═════ Supplied material ═════
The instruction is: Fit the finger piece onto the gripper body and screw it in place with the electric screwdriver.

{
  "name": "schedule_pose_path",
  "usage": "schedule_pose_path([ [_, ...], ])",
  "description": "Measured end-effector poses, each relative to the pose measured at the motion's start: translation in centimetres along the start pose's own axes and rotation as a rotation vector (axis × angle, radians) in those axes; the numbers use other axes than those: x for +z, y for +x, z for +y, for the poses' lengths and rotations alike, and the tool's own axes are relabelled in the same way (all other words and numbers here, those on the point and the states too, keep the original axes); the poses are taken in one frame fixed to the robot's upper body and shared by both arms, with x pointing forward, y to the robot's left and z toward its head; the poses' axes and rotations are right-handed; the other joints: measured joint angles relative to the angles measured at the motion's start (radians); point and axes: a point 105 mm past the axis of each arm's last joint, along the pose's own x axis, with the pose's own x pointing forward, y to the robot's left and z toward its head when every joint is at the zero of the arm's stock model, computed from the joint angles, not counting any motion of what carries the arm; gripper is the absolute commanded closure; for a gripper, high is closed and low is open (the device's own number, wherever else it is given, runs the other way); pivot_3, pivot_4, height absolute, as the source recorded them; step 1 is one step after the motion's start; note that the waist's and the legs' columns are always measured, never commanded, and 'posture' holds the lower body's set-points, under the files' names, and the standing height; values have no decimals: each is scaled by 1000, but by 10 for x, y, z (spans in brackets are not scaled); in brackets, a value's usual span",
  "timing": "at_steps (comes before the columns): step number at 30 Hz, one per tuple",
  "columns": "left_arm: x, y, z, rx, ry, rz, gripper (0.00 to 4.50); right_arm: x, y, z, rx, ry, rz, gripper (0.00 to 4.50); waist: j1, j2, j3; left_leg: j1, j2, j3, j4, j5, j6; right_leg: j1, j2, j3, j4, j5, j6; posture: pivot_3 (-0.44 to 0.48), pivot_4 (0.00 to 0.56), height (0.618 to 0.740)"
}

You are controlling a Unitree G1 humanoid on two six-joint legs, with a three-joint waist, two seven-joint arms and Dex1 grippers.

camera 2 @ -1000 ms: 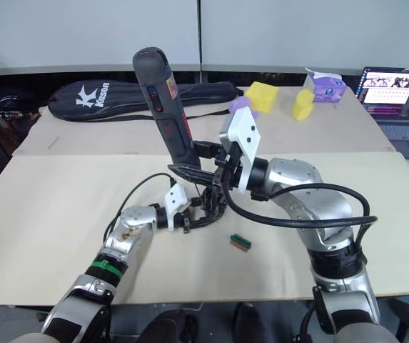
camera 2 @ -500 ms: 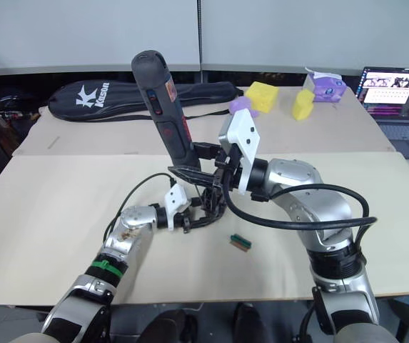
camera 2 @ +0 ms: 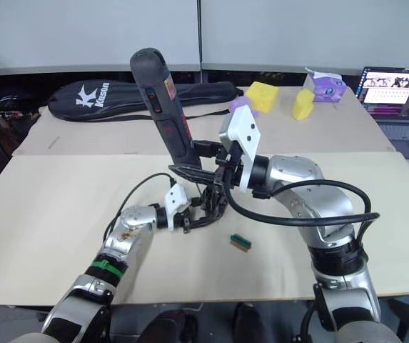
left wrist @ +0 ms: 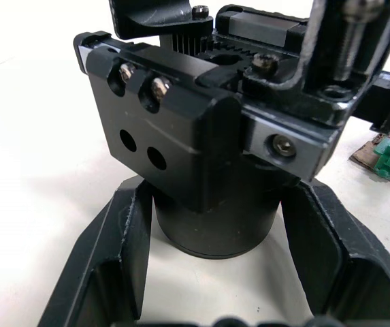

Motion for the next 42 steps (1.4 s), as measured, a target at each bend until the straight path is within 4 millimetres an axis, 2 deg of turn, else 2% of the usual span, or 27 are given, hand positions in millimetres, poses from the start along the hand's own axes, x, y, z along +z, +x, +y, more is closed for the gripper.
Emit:
schedule_pose_path([
  [26, 0, -2, 1, 1, -1, 2, 2222, -5, 1, 1, -32, -19, -35, 2572, 0, 0, 0, 0, 0, 0, 0, 0, 0, 0, 0, 0, 0, 0, 0, 0, 150, 723],
  [30, -1, -2, 1, 2, -3, 0, 2222, -12, -1, 3, -57, 10, -38, 2572, 0, 0, 0, 0, 0, 0, 0, 0, 0, 0, 0, 0, 0, 0, 0, 0, 150, 723],
  [42, 0, 0, 2, -4, -6, 4, 2222, -16, -3, 2, -100, 22, -57, 2572, 0, 0, 0, 1, 0, 0, 0, 0, 0, 2, 0, 0, 0, 0, 0, 0, 150, 723],
])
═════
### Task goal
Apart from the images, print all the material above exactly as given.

### Answer box
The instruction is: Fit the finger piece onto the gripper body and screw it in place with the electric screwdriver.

{
  "name": "schedule_pose_path",
  "usage": "schedule_pose_path([ [_, ...], ])",
  "description": "Measured end-effector poses, each relative to the pose measured at the motion's start: translation in centimetres along the start pose's own axes and rotation as a rotation vector (axis × angle, radians) in those axes; the numbers use other axes than those: x for +z, y for +x, z for +y, for the poses' lengths and rotations alike, and the tool's own axes are relabelled in the same way (all other words and numbers here, those on the point and the states too, keep the original axes); the poses are taken in one frame fixed to the robot's upper body and shared by both arms, with x pointing forward, y to the robot's left and z toward its head; the poses' axes and rotations are right-handed; the other joints: measured joint angles relative to the angles measured at the motion's start (radians); point and axes: a point 105 mm past the axis of each arm's last joint, along the pose's own x axis, with the pose's own x pointing forward, y to the robot's left and z toward its head when every joint is at the zero of the arm's stock model, computed from the joint angles, not counting any motion of what carries the arm; gripper is the absolute commanded closure; for a gripper, high is closed and low is open (the device's own number, wherever else it is given, runs the other way); pivot_3, pivot_4, height absolute, as the source recorded them; step 1 is one step after the motion's start; note that the waist's and the legs' columns are always measured, never commanded, and 'posture' holds the lower body's set-points, under the files' names, and the standing height; values have no decimals: each is scaled by 1000, but by 10 for x, y, z (spans in brackets are not scaled); in brackets, a value's usual span",
  "timing": "at_steps (comes before the columns): step number at 30 Hz, one per tuple",
  "columns": "left_arm: x, y, z, rx, ry, rz, gripper (0.00 to 4.50); right_arm: x, y, z, rx, ry, rz, gripper (0.00 to 4.50); waist: j1, j2, j3; left_leg: j1, j2, j3, j4, j5, j6; right_leg: j1, j2, j3, j4, j5, j6; posture: pivot_3 (-0.44 to 0.48), pivot_4 (0.00 to 0.56), height (0.618 to 0.740)"
}

You are controlling a Unitree G1 humanoid on two six-joint legs, with a three-joint waist, two seven-joint arms and Dex1 grippers.

camera 2 @ -1000 ms: 
camera 2 @ -500 ms: 
camera 2 @ +0 ms: 
left wrist @ +0 ms: 

Motion for the next 42 steps (1.4 s), as measured, a target at each bend until the straight path is within 4 millimetres an axis, 2 deg of turn, else 2% of the usual span, or 27 are given, hand positions in millimetres, poses from the start along the hand's own axes, x, y, z along +z, +x, +y, more is closed for the gripper.
Emit:
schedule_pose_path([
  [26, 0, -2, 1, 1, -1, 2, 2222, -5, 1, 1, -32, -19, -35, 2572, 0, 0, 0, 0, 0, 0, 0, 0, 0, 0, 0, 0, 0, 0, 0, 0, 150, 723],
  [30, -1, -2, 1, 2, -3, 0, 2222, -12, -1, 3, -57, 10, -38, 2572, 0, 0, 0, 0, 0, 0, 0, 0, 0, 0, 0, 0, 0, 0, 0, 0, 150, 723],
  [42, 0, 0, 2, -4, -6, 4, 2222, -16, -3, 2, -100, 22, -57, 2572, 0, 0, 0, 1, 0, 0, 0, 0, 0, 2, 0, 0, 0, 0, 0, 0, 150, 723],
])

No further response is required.